OLD LYME — More than seven years and $14,000 of donations later, the Jonathan Glenn Court at Lymes’ Youth Service Bureau was dedicated in the memory of a Lyme-Old Lyme graduate who took his own life on December 21, 2011.
The summer after Glenn’s death, several of his former classmates had the idea to honor his memory with a four square court — his favorite activity in high school.
“We wanted four square because Jon loved four square, it would be a great way to honor him and allow other kids to play his favorite game,” said Ali McPherson, a classmate and friend of Glenn’s from kindergarten through 12th grade.
The fundraising efforts led to much more than a four square court. On Sunday, they dedicated a multi-sport court — including basketball, volleyball and of course four square — along with benches, picnic tables and a new lawn behind Lymes’ Youth Service Bureau. The fundraising effort has also led a program of suicide awareness and prevention education in the Lyme-Old Lyme Schools.

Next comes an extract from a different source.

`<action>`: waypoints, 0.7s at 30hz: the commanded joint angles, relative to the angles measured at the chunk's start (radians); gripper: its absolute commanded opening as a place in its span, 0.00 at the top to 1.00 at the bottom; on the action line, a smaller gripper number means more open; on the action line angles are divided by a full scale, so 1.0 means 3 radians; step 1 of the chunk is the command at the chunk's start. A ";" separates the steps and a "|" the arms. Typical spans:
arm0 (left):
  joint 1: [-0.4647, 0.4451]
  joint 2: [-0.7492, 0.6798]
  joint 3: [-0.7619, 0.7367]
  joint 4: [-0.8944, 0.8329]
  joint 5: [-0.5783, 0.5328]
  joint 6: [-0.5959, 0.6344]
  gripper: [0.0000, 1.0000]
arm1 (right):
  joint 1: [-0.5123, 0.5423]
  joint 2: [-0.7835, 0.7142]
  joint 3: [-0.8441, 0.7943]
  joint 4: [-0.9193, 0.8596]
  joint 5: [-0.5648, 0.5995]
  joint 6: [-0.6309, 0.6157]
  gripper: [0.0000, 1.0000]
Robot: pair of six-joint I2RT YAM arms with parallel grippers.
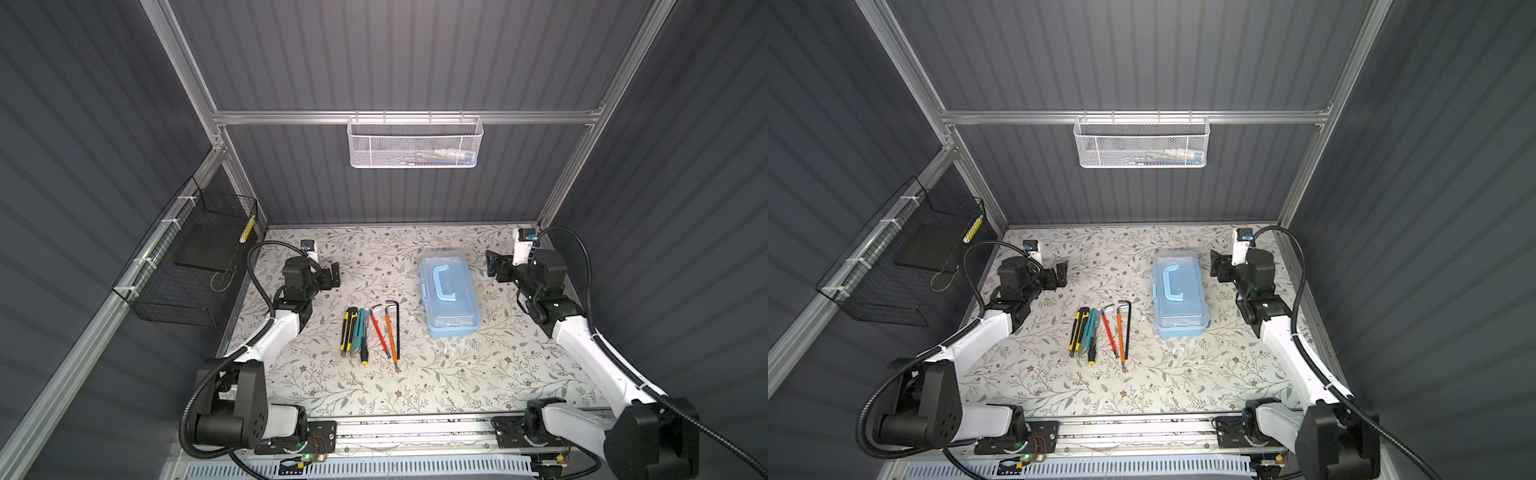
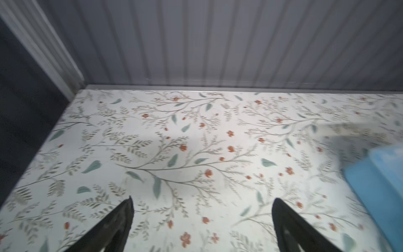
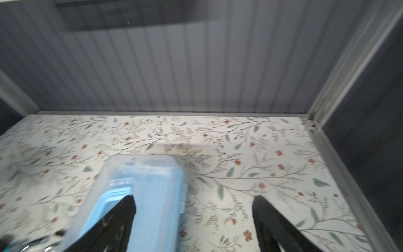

“With the funding that we gathered we’ve also put suicide awareness and prevention programs in the schools,” McPherson said. “We are offering children a place to go after school, a place to have fun and education and awareness about mental health.”
The court allows more kids to gather, play and have fun safely after school than before, said Mary Seidner, the director of the Lymes’ Youth Services Bureau.
“There are always kids out here playing and enjoying life,” said Norman Bersing, Glenn’s father.
The dedication was held on what would have been Glenn’s 29th birthday. Glenn’s family, former classmates and many who donated to the project came to celebrate Glenn and the much improved play area his legacy helped create.
“This is putting a stopper in thinking about this project for a long time. To see his name up there is really satisfying,” Bersing said.
Despite the tragedy, Bersing said that the love his family has been shown since his son’s death made him realize the benefits of living in a small town like Old Lyme.
“When something goes so horribly wrong people mobilize individually and collectively. People know what happened and know what to do,” Bersing said. “We had quite a bit of frozen lasagna afterwards. It seems silly, but it is one less decision you have to make at that difficult time.”
The most important part of the entire project, Bersing said, is the fact that students and parents in Old Lyme are more aware that depression and suicide are a problem that can affect any family, and something that needs to be discussed.
“December 21, 2011 was a lightning bolt from the sky to us, we were shocked. We couldn’t believe what just happened,” Bersing said.
The new suicide awareness and prevention programs put in by place by Lyme-Old Lyme Schools and Lymes’ Youth Services Bureau is helping families understand, recognize and respond to mental health problems.
“They provide training about what to do when you’re interacting with someone who has suicidal thoughts,” McPherson said. “It’s really hard to have those conversations and recognize those signs. But recognition is half the battle.”